Personal information
- Full name: Vania Sokolova
- Nickname: Vania
- Born: June 22, 1971 Bulgaria
- Height: 1.89 m (6 ft 2 in)
- Weight: 76 kg (168 lb)
- Spike: 306 cm (120 in)
- Block: 301 cm (119 in)

Volleyball information
- Position: middle blocker / opposite hitter

Honours
Women's volleyball
Representing Bulgaria
European Championships
| Bronze medal – third place | 2001 Varna | Team competition |

= Vanya Sokolova =

Bulgarian volleyball player (born 1971)

Vanya Sokolova resp. Vania Sokolova (Ваня Соколова) (born 22 June 1971) is a former Bulgarian volleyball player and captain of the Bulgarian national squad. She is assistant coach for the Bulgarian U20 national team.

== Career ==
In her long career she player in Bulgaria, Romania, Germany, Austria and Italian A1 and A2 league. Among others she won the German championship with Schweriner SC and helped the team of Megius Padova to ascend from A2 to A1 as a leading player.

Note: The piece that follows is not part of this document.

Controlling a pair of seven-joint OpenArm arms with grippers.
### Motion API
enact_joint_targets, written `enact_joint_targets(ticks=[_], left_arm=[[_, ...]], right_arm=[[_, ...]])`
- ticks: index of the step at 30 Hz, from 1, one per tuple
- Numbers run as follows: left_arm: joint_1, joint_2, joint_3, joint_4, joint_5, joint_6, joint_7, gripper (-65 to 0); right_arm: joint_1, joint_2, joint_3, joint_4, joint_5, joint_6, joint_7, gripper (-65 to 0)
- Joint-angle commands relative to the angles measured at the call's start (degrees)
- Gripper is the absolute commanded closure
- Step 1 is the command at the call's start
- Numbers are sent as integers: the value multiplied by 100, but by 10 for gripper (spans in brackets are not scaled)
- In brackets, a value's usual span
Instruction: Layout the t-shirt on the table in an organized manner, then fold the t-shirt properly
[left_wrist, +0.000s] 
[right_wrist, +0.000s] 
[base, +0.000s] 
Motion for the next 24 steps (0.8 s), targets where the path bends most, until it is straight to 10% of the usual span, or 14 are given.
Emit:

In 2005/06 she was best scorer of the season and was awarded best player in Italian A2.
With the national team her biggest successes were bronze at the Women's European Volleyball Championship in 2001, and at the World Championship 2002.

Playing middle blocker Sokolova changed to the opposite hitter position in Italy. Though being a variable attacker Sokolova is also strong in defence. As a middle blocker she was not replaced by a libero in the back row in Bulgarian national team.

Sokolova played her last seasons for Apollon LIMASSOL in Cyprus with some other former Bulgarian national players participating on international level in the CEV Challenge Cup. She retired in 2012.